| Your objective |
Nothing but the records themselves, exactly as written and free of pictures, should appear in your response.

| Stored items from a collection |
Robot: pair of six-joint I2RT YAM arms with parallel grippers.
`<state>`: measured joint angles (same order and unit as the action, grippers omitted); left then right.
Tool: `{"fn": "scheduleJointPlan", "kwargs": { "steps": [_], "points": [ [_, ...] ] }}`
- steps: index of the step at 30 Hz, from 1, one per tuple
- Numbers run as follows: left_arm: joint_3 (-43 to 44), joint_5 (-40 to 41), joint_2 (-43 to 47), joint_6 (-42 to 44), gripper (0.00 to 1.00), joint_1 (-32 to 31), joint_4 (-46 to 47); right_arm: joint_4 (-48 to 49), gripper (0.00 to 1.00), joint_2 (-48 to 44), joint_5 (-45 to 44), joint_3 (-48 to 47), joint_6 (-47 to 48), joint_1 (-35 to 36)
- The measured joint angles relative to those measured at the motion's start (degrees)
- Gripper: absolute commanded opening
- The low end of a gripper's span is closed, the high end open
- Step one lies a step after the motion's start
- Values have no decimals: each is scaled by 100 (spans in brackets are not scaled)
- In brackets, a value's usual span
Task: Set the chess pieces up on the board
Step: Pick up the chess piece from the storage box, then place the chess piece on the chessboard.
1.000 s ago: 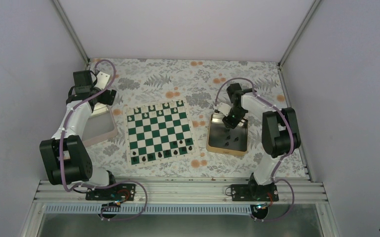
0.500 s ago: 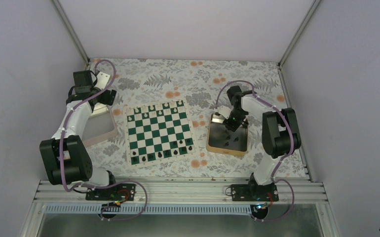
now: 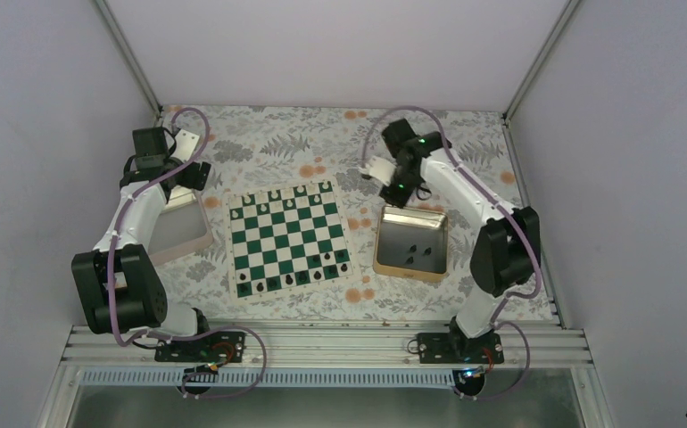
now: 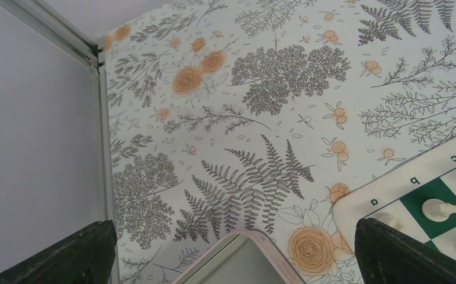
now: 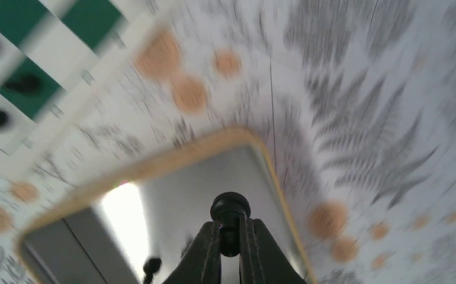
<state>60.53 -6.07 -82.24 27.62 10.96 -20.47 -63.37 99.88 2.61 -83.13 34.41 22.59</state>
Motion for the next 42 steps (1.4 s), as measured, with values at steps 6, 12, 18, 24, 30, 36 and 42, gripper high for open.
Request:
{"fn": "scheduleJointPlan", "kwargs": {
  "steps": [6, 12, 18, 24, 30, 36, 42],
  "points": [
    [0, 2, 0, -2, 100, -52, 4, -428, 5, 494, -136, -2011, -17, 1414],
    [2, 2, 0, -2, 100, -74, 4, -496, 6, 1707, -76, -3287, 9, 2651],
    [2, 9, 0, -4, 100, -98, 4, -516, 6, 2780, 52, -3722, 81, 3650],
    [11, 50, 0, -4, 100, -125, 11, -461, 6, 3346, 219, -4026, 155, 4266],
    [11, 74, 0, -7, 100, -151, 20, -391, 6, 3746, 330, -4498, 221, 4417],
    [11, 74, 0, -4, 100, -168, 22, -341, 6, 4052, 413, -4824, 264, 4452],
    [11, 72, 0, -4, 100, -179, 24, -339, 6, 4247, 437, -4870, 304, 4459]
  ]
}}
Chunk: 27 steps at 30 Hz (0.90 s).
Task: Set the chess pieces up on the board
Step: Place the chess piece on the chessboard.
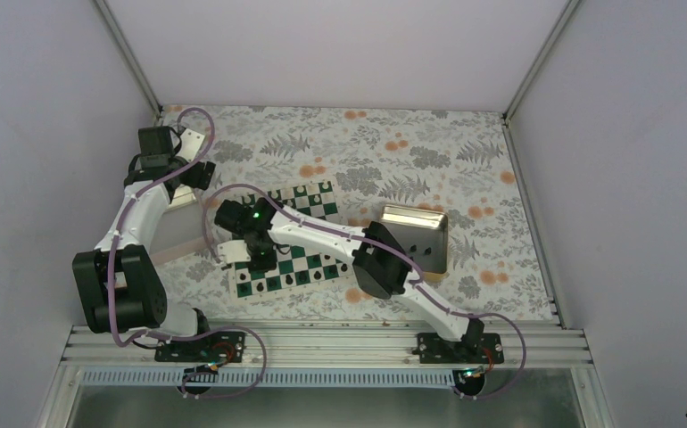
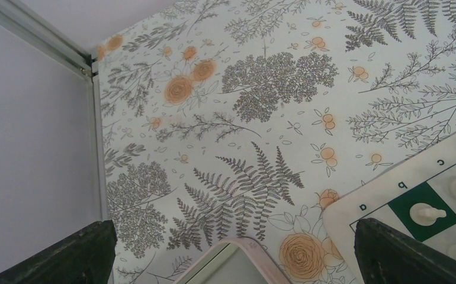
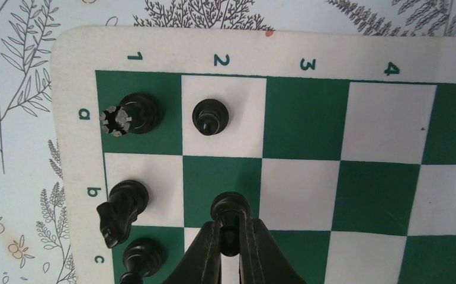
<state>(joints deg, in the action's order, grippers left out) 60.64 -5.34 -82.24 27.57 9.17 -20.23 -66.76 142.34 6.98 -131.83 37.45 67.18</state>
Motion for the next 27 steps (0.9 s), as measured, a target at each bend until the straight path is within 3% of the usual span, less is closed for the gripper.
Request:
{"fn": "scheduleJointPlan", "kwargs": {
  "steps": [27],
  "points": [
    [0, -4, 2, 0, 100, -9, 0, -4, 6, 44, 111, 236, 109, -2]
  ]
}}
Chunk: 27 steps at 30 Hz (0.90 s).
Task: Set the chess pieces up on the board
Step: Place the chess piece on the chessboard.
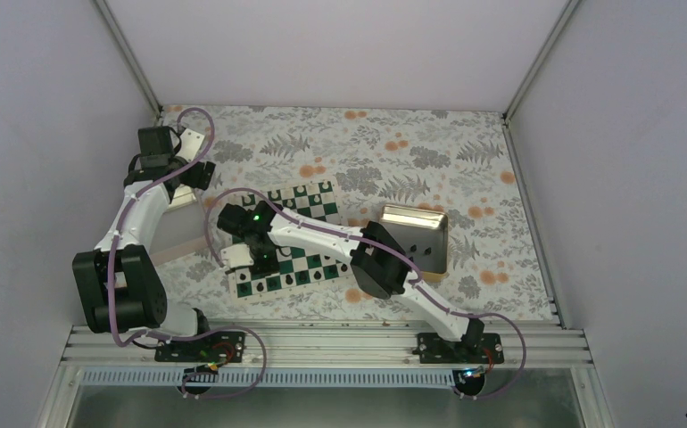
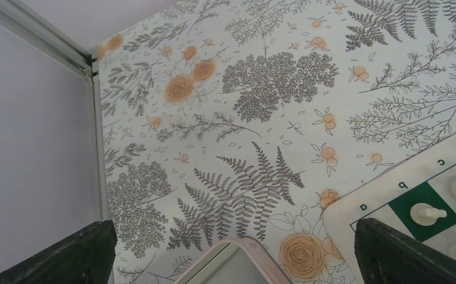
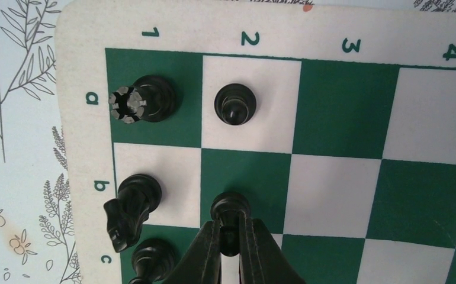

| Answer below |
Robot: pair of six-joint I2RT YAM arms with parallel grippers.
`<state>`: measured joint angles (same order and unit as the action, grippers omitted); left then right.
Tool: `{"fn": "scheduleJointPlan", "kwargs": { "steps": [_], "points": [ [_, ...] ] }}`
- steps: index of the step at 30 Hz, from 1, one per tuple
- Numbers run as follows: left_arm: joint_3 (-43 to 44), joint_5 (-40 to 41), joint_2 (-43 to 47), joint_6 (-42 to 44), gripper (0.00 to 1.00), joint_1 (-32 to 31), joint_4 (-46 to 47); right_arm: joint_4 (-48 to 49), gripper (0.00 to 1.00), joint_2 (-48 to 44), joint_5 (-45 to 44), joint_3 (-48 to 47), joint_6 (-47 to 48), joint_1 (-35 to 36)
- The measured joint angles relative to those measured at the motion's start (degrees)
- Gripper: absolute commanded opening
- The low end of a gripper's span is closed, the high end open
- Step one lies a step after the motion's start
- Values have no decimals: each is scaled by 100 (spans in brackets are not scaled)
- In brackets, a value's usual span
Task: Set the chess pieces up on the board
Step: Pick up the chess piece from the storage box, then place the chess piece on the chessboard.
1.000 s ago: 
0.500 s ago: 
now: 
now: 
now: 
<state>60.53 -6.07 -82.24 27.62 10.96 -20.47 -63.37 99.88 2.61 -83.13 34.41 22.59</state>
Motion for the next 42 steps (1.4 s), as measured, with values at steps 6, 12, 18, 24, 30, 36 and 42, gripper high for open.
Request:
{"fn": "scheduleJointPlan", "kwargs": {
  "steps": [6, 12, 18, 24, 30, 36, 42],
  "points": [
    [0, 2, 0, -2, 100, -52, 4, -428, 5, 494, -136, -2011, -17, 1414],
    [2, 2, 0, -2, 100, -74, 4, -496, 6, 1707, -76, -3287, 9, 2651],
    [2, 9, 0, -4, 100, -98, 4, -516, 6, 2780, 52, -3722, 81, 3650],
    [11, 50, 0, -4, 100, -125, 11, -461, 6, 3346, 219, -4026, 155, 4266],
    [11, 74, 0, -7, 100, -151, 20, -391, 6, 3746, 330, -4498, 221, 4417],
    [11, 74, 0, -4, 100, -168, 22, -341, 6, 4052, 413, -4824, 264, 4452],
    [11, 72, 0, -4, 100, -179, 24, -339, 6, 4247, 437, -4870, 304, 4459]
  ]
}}
Chunk: 27 steps at 30 Hz (0.90 s).
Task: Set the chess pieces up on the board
Step: Place the chess piece on the chessboard.
<state>(joints deg, in the action's order, grippers left out) 60.64 -5.34 -82.24 27.57 9.17 -20.23 -66.76 142.34 6.98 -131.83 37.45 67.18</state>
Motion for the next 27 steps (0.9 s), as measured, a target at each bend until the straight path is within 3% of the usual span, less is closed for the gripper.
Request:
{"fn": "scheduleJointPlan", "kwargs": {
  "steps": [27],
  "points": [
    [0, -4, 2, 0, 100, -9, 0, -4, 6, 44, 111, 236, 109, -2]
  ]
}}
Chunk: 27 steps at 30 Hz (0.90 s).
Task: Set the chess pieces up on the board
Step: Place the chess piece on the chessboard.

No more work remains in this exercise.